▶ Assigned task
Go through the records line by line. Report how many lines contain "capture", with nothing else.

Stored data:

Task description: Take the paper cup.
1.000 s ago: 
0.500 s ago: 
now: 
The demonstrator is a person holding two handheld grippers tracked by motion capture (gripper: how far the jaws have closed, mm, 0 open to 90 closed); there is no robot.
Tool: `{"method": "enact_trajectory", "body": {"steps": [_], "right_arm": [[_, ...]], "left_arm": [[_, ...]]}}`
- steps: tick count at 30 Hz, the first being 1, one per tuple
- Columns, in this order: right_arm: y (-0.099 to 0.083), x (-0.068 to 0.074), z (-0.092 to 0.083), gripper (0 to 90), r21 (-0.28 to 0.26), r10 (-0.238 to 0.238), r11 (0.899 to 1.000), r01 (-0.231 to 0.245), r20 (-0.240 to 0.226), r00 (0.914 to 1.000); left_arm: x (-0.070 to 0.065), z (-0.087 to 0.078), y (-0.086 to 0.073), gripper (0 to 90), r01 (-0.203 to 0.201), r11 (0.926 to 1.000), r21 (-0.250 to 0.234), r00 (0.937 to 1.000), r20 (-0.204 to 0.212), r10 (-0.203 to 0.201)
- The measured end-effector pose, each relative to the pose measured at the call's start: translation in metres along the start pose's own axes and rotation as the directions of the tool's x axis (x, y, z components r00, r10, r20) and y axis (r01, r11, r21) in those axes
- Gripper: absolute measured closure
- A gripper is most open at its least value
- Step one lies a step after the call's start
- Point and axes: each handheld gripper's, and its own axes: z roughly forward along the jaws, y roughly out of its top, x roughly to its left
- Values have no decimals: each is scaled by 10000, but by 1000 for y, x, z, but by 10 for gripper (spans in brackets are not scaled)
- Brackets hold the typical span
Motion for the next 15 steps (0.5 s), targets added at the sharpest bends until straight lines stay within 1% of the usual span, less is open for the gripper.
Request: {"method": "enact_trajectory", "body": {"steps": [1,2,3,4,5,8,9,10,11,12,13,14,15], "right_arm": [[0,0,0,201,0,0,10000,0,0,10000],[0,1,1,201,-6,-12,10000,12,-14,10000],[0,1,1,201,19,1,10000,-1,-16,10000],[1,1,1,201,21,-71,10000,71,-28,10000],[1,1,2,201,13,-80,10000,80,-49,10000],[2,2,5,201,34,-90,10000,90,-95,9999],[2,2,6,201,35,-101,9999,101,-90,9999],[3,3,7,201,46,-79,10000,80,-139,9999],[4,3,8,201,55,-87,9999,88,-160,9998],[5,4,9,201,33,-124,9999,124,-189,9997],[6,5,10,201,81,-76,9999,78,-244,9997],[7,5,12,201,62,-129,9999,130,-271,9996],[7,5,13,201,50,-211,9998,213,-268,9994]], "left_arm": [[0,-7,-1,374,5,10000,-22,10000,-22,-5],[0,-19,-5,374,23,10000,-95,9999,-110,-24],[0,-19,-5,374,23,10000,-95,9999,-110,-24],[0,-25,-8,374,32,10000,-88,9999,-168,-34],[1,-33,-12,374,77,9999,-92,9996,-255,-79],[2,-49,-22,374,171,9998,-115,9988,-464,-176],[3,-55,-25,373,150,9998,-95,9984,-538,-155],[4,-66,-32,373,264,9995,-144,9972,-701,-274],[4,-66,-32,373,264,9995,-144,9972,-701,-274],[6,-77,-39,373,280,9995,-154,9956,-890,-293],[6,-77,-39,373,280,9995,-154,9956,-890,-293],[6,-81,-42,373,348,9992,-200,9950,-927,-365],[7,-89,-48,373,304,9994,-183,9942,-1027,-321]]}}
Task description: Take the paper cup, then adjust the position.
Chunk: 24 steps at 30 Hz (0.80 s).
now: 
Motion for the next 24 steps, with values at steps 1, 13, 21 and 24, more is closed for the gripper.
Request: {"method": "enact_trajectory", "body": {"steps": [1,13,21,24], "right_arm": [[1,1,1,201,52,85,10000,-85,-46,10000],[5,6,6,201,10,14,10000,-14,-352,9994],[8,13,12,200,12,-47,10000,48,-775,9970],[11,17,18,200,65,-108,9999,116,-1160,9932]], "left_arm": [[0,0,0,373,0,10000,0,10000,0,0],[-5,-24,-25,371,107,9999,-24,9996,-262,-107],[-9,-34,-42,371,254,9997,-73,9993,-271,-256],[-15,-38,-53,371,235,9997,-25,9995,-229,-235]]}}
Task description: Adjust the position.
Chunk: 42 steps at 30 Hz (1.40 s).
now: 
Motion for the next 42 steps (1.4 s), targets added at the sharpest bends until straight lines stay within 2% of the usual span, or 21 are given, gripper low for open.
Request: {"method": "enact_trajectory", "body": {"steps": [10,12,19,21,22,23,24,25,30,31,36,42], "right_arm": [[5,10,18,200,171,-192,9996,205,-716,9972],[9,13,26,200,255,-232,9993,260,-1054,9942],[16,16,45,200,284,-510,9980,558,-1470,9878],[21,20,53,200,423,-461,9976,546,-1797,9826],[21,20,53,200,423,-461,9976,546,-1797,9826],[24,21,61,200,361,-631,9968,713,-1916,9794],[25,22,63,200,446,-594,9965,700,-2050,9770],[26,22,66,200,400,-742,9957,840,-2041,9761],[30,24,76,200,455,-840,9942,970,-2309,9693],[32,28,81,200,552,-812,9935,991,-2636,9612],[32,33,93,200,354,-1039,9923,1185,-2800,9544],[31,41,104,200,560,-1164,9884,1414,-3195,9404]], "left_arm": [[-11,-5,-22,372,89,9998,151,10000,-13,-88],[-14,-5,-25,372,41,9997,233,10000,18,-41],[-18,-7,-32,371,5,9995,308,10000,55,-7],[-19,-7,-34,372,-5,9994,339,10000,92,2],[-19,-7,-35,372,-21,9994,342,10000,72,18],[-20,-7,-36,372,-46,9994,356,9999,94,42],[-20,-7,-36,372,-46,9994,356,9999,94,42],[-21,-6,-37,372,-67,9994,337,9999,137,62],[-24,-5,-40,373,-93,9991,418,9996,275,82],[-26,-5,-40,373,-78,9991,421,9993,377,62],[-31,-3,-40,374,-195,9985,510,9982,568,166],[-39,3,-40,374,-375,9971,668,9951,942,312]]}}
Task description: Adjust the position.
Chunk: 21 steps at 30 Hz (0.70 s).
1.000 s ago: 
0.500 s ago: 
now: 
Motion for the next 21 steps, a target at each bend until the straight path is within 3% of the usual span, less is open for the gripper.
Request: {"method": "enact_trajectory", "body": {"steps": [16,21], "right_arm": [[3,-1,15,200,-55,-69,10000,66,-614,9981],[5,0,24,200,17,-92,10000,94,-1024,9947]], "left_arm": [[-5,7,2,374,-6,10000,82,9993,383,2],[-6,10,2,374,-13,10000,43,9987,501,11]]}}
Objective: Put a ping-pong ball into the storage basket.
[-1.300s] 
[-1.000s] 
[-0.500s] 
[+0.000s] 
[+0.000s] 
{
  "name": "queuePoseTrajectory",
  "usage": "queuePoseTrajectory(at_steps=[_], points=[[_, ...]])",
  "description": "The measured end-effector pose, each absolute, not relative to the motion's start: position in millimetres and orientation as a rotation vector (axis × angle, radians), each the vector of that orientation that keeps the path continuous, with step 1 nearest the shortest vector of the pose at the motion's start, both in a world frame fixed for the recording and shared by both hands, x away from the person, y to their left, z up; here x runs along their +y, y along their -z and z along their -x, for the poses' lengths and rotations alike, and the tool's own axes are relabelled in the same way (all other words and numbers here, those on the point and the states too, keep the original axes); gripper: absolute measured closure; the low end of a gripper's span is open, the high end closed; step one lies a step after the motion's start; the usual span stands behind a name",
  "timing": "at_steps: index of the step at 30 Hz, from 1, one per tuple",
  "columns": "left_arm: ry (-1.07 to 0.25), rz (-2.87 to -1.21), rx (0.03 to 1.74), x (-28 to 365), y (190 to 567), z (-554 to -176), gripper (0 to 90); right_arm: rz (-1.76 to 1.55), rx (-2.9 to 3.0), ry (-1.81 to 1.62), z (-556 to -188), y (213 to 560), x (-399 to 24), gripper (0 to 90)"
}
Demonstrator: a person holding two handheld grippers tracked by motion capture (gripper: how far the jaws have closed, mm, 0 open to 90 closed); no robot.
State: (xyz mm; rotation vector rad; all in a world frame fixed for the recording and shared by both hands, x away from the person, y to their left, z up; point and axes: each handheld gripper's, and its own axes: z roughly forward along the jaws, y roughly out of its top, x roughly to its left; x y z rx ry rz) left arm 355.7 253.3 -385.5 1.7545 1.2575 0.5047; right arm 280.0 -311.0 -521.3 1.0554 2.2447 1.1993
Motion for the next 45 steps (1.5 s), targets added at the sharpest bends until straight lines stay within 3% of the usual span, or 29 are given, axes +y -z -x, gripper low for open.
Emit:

▶ Response
2